Quando dicevo che vince il centrosinistra mi davano dell’allucinato
“Quando una forza politica o una coalizione decide di cambiare la legge elettorale un anno prima delle elezioni è per un motivo molto semplice: perché ha paura di perdere, questa è la verità. E la cosa divertente è che fino a sei mesi fa, quando io dicevo ‘guardate che vince il centrosinistra’, mi prendevano come un allucinato che prende delle sostanze”: così il leader di Italia viva, Matteo Renzi, a margine dell’evento “Una Rosa per l’Europa”, organizzato a Roma.Nel centrodestra “a spingere è solo Fratelli d’Italia e ho l’impressione che discuteranno e litigheranno ma alla fine non faranno nulla. Meloni è sotto botta, perché ha perso il referendum. Io sono contro il pareggio, sono per la vittoria del centrosinistra. E sono convinto che il centrosinistra possa vincere, mentre la scommessa del centro è influire nelle due coalizioni”, ha aggiunto.“La logica del ‘grande centro’ non esiste più. Oggi il centro impatta se riesce a influire sulle singole coalizioni, cioè se Forza Italia riesce a spostare verso il Partito Popolare Europeo la Meloni – spoiler: no – e se noi saremo in grado di avere con Casa Riformista o come si chiamerà, di avere un consenso buono”, ha spiegato Renzi sottolineando che “la mia preoccupazione è che la componente riformista nel centrosinistra non sia minoritaria”.

Matteo Renzi ha criticato duramente il centrodestra, accusando la maggioranza guidata da Giorgia Meloni di voler cambiare la legge elettorale solo per timore di perdere le prossime elezioni politiche di fronte a un centrosinistra unito. Il leader di Italia Viva ha rilasciato queste dichiarazioni a Roma a margine dell’evento “Una Rosa per l’Europa”.
I punti chiave della dichiarazione
- Paura della sconfitta: Secondo Renzi, quando una coalizione decide di modificare le regole del voto a circa un anno dalle elezioni, lo fa unicamente perché teme che il vento politico sia cambiato. [1, 2]
- L’unione del centrosinistra: Il leader di Italia Viva ha ricordato che in passato, quando prevedeva la vittoria del centrosinistra, veniva considerato un “allucinato”. La prospettiva di un campo progressista compatto ha modificato le certezze della maggioranza.

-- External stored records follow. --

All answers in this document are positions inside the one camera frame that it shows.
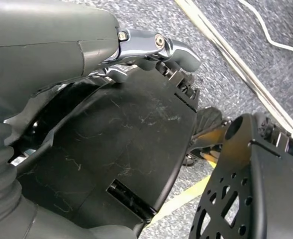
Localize black robot body panel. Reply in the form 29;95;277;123
9;67;199;232

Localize steel workbench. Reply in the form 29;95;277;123
175;0;293;156

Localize black perforated robot plate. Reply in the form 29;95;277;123
186;107;293;239

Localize white floor cable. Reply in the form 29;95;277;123
237;0;293;70

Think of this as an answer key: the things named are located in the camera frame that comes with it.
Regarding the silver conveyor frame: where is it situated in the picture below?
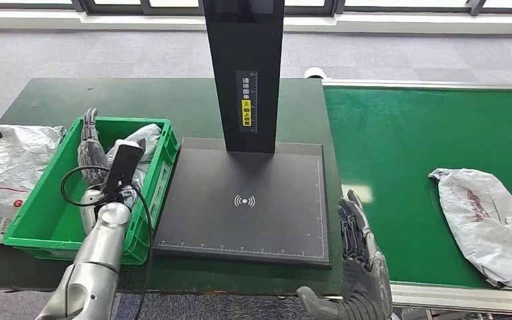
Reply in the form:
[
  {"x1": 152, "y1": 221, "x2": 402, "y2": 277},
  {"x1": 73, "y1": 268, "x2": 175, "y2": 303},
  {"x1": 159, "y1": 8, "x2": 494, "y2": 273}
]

- L’atteggiamento di Fratelli d’Italia: L’opposizione evidenzia come la destra fosse soddisfatta dell’attuale sistema elettorale (il Rosatellum) quando il centrosinistra si presentava frammentato. La spinta verso una riforma viene quindi interpretata come una mossa difensiva di Fratelli d’Italia e degli alleati. [1]
Il contesto politico
Il dibattito sulla riforma elettorale è tornato al centro dell’agenda politica. Mentre le opposizioni fanno muro parlando di “regole cambiate a partita in corso”, tra i partiti della maggioranza c’è chi sollecita una ridefinizione dei sistemi di voto per evitare scenari di ingovernabilità o pareggi parlamentari. Al contempo, la discussione sta spingendo le forze minori dell’area centrista a valutare nuove aggregazioni per superare le possibili soglie di sbarramento.